Syrian government forces' soldiers wave their national flags after taking back the city of Quneitra from the terrorists on July 19, 2018. (Photo by AFP)

The government of the Syrian President Bashar al-Assad has started operations to evacuate terrorists from areas near the Israeli-occupied Golan Heights through yet another  surrender deal. 

A group of buses arrived in Syria’s southwestern Quneitra Province on Friday to transfer anti-government terrorist groups that agreed to lay down arms earlier this week, the so-called Syrian Observatory for Human Rights reported.

The deal, brokered by Russia this week, would see the terrorists hand over the territory they control in Quneitra in exchange for a safe passage to northern Syria for those who refused to live under government control.

Quneitra is a thin, crescent-shaped province wedged between the buffer zone with Israel to the west and the Syrian province of Dara'a to the east. The area bears a critical strategic significance as it border Jordan, Lebanon and the Israeli-occupied side of the Golan Heights.

Since June 19, the Syrian army has been conducting a major counter-terrorism operation in both Dara’a and Quneitra provinces.

The operation has already led to the liberation of more than 90 percent of Dara'a and several key areas in Quneitra, even though as many as 140,000 people are believed to be still living there, according to the United Nations.

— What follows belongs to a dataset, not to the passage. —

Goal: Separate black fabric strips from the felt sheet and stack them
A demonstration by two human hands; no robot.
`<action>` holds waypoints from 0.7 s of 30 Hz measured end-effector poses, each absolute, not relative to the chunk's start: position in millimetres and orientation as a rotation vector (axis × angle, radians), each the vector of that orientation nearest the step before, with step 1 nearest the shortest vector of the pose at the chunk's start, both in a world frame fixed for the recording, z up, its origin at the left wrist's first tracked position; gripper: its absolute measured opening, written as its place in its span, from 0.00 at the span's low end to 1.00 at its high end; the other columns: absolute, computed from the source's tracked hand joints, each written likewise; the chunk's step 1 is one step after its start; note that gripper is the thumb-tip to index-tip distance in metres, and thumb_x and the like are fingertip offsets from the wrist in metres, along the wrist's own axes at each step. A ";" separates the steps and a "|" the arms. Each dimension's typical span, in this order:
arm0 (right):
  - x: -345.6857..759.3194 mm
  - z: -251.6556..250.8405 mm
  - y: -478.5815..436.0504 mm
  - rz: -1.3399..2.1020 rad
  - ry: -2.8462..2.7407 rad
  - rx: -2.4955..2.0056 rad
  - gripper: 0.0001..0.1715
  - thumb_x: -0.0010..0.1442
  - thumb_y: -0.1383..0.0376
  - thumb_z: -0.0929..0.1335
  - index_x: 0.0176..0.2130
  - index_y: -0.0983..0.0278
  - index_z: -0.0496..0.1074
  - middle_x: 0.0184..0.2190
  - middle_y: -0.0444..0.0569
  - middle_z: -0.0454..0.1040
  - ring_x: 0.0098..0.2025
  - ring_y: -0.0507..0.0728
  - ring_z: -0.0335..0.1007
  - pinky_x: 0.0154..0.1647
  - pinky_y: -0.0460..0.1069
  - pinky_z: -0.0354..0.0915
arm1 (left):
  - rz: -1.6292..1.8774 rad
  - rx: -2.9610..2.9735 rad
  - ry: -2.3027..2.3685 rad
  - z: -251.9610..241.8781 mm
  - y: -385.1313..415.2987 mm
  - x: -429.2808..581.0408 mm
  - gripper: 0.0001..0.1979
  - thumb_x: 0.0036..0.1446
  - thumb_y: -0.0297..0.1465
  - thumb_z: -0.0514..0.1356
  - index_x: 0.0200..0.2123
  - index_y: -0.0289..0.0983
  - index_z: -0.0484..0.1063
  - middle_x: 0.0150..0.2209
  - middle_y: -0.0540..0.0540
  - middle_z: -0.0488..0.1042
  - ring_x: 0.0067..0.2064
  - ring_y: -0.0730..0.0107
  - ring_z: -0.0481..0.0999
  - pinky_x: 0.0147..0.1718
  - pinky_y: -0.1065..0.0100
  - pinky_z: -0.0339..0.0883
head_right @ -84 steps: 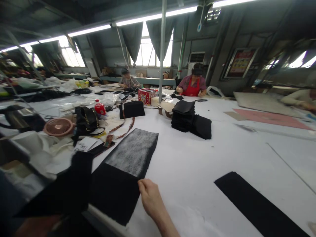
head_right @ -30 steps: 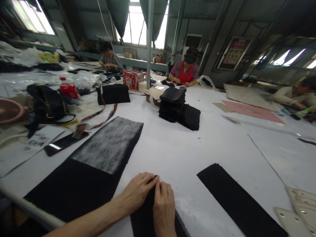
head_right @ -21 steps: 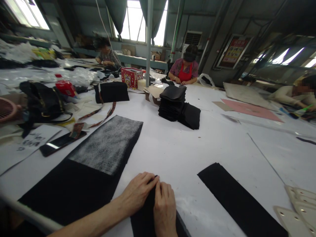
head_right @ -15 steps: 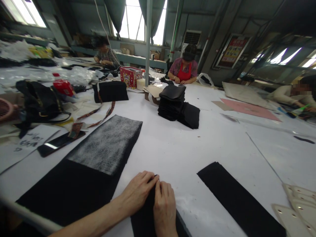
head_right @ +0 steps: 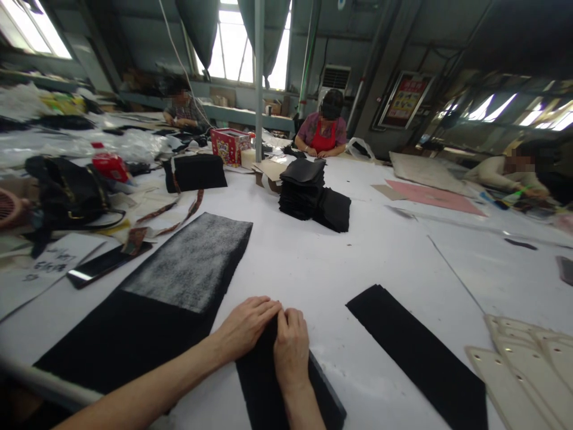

Israel has been on high alert in recent days as Syrian government forces advanced against foreign-backed terrorists near the Golan Heights.

The regime seized 1,200 square kilometers of Golan from Syria in 1967 and later annexed it - a move that the international community still refuses to recognize.

While Damascus has been able to retake large parts of the country through similar deals with the terrorists, it remains to be seen whether it can keep negotiating evacuation deals as it moves further north, where the situation is way more complicated due to the presence of Turkish forces, Kurdish militants and 2,000 US troops on the ground.

US, allies scramble to evacuate White Helmets

Meanwhile, the US and its Western allies are reportedly closing in on an agreement for a two-stage evacuation process to transfer hundreds of White Helmet "volunteer" aid workers out of Syria.

Two officials familiar with the plans said Thursday that the US, Britain and Canada were putting the finishing touches on a deal that would first place the workers in Syria's neighboring countries and would then take them to third countries, including Britain, Germany, the Netherlands and possibly Canada.

The White Helmets was founded in Turkey in 2013 by former British MI5 officer James Le Mesurier.

Since its establishment, the group has received at least $55 million from the British Foreign Office, $23 million or more from the US Office of Transition Initiatives and untold millions from Qatar. 

Both Damascus and Moscow have accused the volunteer group of having staged the suspected chemical weapons attack in the town of Douma in Syria's Eastern Ghouta region on April 7.

Syrian President Bashar al-Assad described the White Helmets as "a branch of al-Qaeda and al-Nusra" militant groups and a “PR stunt” by the US, the UK and France.